Quote exactly the lines from the start of the entries to the one with "Note to the class: mark the clear", both ends included.

_Extracted records_:
[Start of section]

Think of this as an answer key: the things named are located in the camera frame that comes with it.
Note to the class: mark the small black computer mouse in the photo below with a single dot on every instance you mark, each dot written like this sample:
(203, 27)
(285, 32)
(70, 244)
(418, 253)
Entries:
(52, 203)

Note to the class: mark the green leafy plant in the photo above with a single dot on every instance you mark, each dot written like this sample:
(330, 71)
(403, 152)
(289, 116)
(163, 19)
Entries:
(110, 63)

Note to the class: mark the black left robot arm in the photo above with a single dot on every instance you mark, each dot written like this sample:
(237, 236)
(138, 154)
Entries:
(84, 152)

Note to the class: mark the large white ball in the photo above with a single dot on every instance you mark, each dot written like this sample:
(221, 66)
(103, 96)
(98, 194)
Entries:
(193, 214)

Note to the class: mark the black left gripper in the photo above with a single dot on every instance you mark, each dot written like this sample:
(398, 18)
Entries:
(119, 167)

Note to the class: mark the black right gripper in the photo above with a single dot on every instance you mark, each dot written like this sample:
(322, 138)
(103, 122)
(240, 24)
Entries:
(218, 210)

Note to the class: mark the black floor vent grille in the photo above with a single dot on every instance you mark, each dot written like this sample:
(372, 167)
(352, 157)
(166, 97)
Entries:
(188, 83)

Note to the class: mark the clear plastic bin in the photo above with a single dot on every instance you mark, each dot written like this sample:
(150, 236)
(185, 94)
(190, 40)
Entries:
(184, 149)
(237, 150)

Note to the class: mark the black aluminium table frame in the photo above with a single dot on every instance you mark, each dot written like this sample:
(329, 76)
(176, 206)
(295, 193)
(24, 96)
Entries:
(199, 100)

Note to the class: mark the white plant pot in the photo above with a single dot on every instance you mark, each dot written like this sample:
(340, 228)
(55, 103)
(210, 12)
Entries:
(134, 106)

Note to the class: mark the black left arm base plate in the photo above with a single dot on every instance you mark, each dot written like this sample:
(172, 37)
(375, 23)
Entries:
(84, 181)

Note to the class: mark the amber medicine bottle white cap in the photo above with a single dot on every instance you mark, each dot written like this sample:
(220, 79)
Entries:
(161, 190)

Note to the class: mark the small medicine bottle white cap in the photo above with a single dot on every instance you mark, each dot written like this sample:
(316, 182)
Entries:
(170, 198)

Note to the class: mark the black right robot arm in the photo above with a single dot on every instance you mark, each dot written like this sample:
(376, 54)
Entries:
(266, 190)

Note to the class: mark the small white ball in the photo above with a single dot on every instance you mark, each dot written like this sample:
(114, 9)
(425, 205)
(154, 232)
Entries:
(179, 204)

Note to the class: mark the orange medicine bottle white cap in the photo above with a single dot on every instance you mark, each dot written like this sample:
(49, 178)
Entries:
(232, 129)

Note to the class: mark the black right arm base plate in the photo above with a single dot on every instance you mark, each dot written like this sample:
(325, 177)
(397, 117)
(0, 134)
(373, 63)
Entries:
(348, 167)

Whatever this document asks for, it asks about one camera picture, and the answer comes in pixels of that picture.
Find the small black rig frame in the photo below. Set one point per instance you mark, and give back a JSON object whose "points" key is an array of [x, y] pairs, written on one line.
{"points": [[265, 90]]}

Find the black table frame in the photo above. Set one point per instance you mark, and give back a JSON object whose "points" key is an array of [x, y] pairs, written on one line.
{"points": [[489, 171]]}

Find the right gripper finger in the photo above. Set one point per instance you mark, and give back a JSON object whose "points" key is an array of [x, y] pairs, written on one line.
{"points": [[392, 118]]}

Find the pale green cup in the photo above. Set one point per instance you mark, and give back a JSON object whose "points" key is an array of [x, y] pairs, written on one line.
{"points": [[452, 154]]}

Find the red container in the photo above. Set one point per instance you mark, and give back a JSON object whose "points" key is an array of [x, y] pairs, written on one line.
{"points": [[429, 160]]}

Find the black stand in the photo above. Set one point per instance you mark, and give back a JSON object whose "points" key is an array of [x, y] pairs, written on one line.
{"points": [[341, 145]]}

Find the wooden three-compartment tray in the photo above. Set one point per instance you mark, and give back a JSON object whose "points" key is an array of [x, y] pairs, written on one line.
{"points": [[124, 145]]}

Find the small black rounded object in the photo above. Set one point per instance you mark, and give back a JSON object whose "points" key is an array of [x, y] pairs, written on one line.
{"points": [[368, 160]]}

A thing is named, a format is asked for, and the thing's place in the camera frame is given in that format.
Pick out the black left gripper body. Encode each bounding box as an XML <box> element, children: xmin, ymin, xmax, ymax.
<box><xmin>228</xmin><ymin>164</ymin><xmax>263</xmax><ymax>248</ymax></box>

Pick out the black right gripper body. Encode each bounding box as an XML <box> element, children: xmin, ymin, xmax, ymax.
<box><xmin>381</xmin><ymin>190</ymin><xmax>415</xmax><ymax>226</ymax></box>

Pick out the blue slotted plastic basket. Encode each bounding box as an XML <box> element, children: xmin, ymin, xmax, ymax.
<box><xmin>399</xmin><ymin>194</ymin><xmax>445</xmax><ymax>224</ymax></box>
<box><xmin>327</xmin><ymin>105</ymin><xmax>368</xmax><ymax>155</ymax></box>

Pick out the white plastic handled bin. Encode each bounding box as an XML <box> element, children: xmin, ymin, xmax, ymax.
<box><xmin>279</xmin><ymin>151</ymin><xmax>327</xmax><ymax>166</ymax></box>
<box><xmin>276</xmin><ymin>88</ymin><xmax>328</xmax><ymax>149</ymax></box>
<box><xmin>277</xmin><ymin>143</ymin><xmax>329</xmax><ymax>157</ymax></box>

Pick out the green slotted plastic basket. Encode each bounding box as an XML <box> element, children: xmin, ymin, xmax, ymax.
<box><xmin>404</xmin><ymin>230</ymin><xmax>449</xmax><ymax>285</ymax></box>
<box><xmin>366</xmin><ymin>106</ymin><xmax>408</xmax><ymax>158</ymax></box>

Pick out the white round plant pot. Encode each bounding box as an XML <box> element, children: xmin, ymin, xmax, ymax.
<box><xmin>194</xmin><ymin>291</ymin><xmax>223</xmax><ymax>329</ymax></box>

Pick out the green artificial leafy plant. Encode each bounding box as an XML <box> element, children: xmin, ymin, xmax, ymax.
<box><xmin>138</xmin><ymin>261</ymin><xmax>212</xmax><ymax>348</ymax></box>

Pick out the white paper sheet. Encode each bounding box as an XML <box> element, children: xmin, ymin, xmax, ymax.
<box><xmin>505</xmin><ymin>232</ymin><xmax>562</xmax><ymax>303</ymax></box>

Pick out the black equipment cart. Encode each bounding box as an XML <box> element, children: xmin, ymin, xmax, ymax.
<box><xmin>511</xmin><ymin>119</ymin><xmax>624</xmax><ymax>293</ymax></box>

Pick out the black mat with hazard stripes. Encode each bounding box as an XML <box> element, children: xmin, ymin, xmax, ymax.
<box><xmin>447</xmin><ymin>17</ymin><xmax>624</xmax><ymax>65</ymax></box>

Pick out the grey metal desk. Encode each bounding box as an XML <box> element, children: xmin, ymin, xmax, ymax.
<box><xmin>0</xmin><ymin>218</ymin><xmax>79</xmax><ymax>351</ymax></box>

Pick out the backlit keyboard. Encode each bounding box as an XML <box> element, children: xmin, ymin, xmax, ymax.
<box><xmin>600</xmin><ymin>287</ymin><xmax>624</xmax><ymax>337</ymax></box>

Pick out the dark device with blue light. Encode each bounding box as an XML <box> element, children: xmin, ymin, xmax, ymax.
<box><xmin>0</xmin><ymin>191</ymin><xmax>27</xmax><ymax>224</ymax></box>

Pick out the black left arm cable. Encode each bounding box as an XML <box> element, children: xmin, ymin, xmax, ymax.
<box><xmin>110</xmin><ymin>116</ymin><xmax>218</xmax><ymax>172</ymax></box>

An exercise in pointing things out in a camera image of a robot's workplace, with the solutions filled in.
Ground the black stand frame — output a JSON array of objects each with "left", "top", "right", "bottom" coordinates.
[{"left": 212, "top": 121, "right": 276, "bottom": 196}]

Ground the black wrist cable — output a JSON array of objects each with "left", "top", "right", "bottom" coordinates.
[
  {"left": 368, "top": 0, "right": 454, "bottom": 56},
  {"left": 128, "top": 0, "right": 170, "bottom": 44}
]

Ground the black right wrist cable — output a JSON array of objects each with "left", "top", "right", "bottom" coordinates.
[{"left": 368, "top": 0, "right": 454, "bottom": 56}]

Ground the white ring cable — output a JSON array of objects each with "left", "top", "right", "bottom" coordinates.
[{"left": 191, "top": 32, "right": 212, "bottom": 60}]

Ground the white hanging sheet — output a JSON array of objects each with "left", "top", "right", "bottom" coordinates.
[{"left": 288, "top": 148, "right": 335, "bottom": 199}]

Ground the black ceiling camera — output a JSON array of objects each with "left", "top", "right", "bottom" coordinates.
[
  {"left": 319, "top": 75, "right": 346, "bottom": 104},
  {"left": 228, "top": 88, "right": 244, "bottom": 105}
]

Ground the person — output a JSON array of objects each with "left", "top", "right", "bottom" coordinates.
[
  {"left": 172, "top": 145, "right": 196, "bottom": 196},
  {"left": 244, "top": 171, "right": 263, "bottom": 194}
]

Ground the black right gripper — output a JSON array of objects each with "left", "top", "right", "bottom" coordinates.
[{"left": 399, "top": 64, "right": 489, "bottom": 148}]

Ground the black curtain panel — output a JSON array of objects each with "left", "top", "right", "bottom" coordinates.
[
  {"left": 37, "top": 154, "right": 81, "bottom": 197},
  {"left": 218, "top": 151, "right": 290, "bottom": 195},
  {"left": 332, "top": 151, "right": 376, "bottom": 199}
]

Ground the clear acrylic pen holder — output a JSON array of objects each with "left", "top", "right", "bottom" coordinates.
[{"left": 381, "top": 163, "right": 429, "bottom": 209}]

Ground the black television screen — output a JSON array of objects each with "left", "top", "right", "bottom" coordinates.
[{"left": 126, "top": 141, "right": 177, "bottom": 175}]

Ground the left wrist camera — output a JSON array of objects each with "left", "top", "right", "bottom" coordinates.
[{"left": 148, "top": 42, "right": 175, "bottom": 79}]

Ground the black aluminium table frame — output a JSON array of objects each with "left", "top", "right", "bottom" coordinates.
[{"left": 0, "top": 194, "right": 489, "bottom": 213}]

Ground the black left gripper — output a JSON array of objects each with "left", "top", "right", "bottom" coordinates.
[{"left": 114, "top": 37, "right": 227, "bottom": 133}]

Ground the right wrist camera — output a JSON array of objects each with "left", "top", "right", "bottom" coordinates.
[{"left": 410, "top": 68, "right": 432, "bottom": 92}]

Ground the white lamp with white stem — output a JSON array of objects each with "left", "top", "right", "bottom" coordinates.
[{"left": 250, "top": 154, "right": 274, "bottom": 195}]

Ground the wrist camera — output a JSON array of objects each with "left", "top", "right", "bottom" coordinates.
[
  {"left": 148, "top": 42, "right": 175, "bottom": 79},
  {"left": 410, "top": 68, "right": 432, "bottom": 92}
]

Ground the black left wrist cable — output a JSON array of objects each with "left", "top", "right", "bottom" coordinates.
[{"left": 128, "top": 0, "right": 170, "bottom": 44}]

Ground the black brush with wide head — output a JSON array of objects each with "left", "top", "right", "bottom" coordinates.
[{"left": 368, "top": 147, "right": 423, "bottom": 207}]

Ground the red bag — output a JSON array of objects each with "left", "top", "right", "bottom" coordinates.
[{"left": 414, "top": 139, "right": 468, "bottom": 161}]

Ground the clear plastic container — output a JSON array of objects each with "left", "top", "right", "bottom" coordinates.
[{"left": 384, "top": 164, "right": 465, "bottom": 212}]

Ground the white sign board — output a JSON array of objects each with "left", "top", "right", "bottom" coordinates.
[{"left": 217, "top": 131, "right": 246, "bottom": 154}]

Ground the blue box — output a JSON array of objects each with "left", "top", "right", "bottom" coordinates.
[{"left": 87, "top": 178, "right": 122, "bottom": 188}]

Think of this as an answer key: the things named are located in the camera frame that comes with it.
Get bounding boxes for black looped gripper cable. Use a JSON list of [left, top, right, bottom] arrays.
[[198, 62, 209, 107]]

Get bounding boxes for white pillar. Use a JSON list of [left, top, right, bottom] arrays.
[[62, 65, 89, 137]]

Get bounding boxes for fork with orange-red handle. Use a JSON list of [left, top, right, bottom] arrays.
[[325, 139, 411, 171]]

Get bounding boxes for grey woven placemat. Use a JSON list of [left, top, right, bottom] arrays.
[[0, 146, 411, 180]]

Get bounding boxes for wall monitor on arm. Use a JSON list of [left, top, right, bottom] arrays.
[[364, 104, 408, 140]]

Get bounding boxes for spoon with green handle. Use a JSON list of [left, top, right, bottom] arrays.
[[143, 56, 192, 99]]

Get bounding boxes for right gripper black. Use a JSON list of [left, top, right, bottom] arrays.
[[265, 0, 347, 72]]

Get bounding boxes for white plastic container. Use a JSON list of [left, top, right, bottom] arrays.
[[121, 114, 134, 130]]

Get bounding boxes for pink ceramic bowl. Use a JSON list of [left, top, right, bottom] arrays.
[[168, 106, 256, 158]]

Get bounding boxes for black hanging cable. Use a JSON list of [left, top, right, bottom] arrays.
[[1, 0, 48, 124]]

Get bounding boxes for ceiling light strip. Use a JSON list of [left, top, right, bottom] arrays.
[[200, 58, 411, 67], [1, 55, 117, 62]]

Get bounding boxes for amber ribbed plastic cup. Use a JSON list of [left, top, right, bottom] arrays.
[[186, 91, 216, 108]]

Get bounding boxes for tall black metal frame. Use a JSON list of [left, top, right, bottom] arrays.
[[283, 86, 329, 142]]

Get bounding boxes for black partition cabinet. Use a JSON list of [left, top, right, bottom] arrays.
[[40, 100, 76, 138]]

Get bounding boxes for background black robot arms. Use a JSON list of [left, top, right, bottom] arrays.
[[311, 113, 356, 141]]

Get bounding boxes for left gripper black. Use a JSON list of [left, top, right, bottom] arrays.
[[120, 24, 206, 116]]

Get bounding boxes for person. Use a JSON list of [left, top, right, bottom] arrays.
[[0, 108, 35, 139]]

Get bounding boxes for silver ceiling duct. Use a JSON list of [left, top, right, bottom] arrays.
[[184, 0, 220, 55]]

[End of section]

_Response below_:
Think of this as an answer key: the things named are located in the camera frame that comes with it.
Note to the class: mark the small black computer mouse in the photo below with a single dot on every instance you mark, each dot written like this sample:
(203, 27)
(285, 32)
(70, 244)
(418, 253)
Entries:
(52, 203)

Note to the class: mark the green leafy plant in the photo above with a single dot on every instance you mark, each dot written like this sample:
(330, 71)
(403, 152)
(289, 116)
(163, 19)
Entries:
(110, 63)

Note to the class: mark the black left robot arm in the photo above with a single dot on every instance you mark, each dot written like this sample:
(237, 236)
(138, 154)
Entries:
(84, 152)

Note to the class: mark the large white ball in the photo above with a single dot on every instance you mark, each dot written like this sample:
(221, 66)
(103, 96)
(98, 194)
Entries:
(193, 214)

Note to the class: mark the black left gripper in the photo above with a single dot on every instance you mark, each dot written like this sample:
(398, 18)
Entries:
(119, 167)

Note to the class: mark the black right gripper in the photo above with a single dot on every instance you mark, each dot written like this sample:
(322, 138)
(103, 122)
(240, 24)
Entries:
(218, 210)

Note to the class: mark the black floor vent grille in the photo above with a single dot on every instance you mark, each dot written like this sample:
(372, 167)
(352, 157)
(166, 97)
Entries:
(188, 83)

Note to the class: mark the clear plastic bin in the photo above with a single dot on every instance you mark, each dot written like this sample:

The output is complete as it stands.